Try it
Scan the listing below for the word "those" and state how many lines hold it. Write nothing but the number.

Material provided
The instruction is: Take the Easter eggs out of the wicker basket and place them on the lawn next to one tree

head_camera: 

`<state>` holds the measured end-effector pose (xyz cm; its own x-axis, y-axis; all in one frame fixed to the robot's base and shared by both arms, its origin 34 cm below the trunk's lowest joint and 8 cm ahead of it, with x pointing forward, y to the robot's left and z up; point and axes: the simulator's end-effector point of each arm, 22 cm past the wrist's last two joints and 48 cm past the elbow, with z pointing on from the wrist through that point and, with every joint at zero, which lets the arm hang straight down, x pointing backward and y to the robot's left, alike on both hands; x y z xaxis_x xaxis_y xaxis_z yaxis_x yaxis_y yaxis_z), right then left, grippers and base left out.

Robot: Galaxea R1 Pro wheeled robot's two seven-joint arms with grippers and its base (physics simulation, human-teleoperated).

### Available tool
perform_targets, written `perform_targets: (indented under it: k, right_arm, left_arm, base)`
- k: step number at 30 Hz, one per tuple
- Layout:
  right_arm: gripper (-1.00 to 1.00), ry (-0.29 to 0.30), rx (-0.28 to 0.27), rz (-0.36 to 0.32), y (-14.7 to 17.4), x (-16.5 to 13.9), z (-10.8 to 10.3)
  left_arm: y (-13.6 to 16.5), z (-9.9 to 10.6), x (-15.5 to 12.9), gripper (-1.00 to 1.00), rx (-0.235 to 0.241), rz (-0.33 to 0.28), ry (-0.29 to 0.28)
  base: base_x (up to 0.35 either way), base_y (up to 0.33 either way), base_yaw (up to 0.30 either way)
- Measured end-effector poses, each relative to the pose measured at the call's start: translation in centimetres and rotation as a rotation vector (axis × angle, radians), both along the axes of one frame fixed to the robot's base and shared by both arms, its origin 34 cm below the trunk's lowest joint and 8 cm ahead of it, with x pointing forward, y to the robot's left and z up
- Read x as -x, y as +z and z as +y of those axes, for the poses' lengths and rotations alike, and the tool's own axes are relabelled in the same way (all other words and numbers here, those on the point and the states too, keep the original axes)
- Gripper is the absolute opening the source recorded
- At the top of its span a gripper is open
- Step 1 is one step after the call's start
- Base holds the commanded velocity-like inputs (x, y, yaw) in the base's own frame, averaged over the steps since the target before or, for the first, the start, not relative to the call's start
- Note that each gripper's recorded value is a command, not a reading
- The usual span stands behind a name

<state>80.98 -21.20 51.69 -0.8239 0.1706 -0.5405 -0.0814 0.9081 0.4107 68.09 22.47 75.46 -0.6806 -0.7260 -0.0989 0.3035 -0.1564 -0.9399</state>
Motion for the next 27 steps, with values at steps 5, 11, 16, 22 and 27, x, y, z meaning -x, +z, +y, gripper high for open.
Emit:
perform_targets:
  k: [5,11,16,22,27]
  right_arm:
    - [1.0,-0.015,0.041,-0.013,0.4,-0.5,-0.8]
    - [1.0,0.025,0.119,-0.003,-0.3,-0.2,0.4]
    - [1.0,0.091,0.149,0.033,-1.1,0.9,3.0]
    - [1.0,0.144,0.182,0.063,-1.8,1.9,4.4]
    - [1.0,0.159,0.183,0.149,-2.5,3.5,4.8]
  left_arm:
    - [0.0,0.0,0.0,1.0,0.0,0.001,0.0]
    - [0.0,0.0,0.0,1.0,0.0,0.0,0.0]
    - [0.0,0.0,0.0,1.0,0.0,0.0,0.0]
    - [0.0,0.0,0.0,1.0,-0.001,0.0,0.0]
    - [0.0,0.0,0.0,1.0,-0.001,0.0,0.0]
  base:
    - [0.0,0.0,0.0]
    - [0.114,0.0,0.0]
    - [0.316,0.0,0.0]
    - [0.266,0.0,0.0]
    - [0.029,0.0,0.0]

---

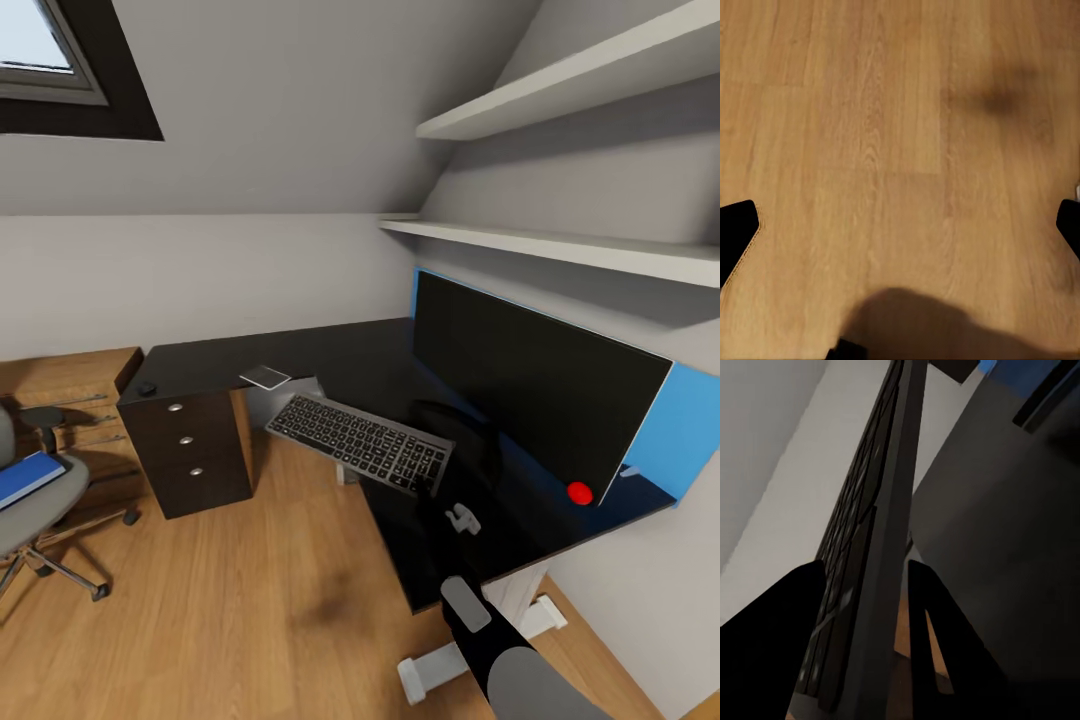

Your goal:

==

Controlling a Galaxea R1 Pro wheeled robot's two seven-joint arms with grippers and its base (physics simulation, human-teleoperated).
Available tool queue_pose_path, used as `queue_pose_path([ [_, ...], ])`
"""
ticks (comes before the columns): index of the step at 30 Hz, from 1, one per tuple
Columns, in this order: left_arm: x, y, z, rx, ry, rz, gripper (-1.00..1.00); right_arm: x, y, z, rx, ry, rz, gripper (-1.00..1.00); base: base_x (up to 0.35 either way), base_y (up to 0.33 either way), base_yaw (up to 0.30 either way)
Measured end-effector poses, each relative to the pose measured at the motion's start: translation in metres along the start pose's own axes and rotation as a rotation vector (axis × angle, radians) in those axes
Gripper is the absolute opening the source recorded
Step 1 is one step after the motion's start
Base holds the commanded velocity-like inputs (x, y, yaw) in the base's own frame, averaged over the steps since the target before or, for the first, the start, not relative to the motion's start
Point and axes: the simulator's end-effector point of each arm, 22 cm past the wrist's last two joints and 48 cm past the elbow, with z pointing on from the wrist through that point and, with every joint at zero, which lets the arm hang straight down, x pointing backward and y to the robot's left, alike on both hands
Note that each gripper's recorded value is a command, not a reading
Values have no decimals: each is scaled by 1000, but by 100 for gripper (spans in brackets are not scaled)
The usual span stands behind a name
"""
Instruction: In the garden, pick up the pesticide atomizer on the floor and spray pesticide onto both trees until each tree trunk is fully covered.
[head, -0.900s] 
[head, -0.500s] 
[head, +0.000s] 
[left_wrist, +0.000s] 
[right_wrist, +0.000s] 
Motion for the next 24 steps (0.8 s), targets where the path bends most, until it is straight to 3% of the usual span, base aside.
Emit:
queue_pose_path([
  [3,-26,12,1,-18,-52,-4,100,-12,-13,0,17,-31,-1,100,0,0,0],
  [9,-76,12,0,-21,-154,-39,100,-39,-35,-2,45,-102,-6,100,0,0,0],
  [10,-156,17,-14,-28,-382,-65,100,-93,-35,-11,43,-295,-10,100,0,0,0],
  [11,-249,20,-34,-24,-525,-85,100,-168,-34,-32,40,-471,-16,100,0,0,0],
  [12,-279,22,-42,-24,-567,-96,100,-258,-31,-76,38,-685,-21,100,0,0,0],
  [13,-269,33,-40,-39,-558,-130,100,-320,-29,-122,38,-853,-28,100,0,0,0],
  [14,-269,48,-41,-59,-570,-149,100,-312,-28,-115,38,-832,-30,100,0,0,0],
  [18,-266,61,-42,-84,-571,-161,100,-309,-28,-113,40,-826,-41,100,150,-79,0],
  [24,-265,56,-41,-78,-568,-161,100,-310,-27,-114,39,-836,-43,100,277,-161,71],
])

Result for this exercise
2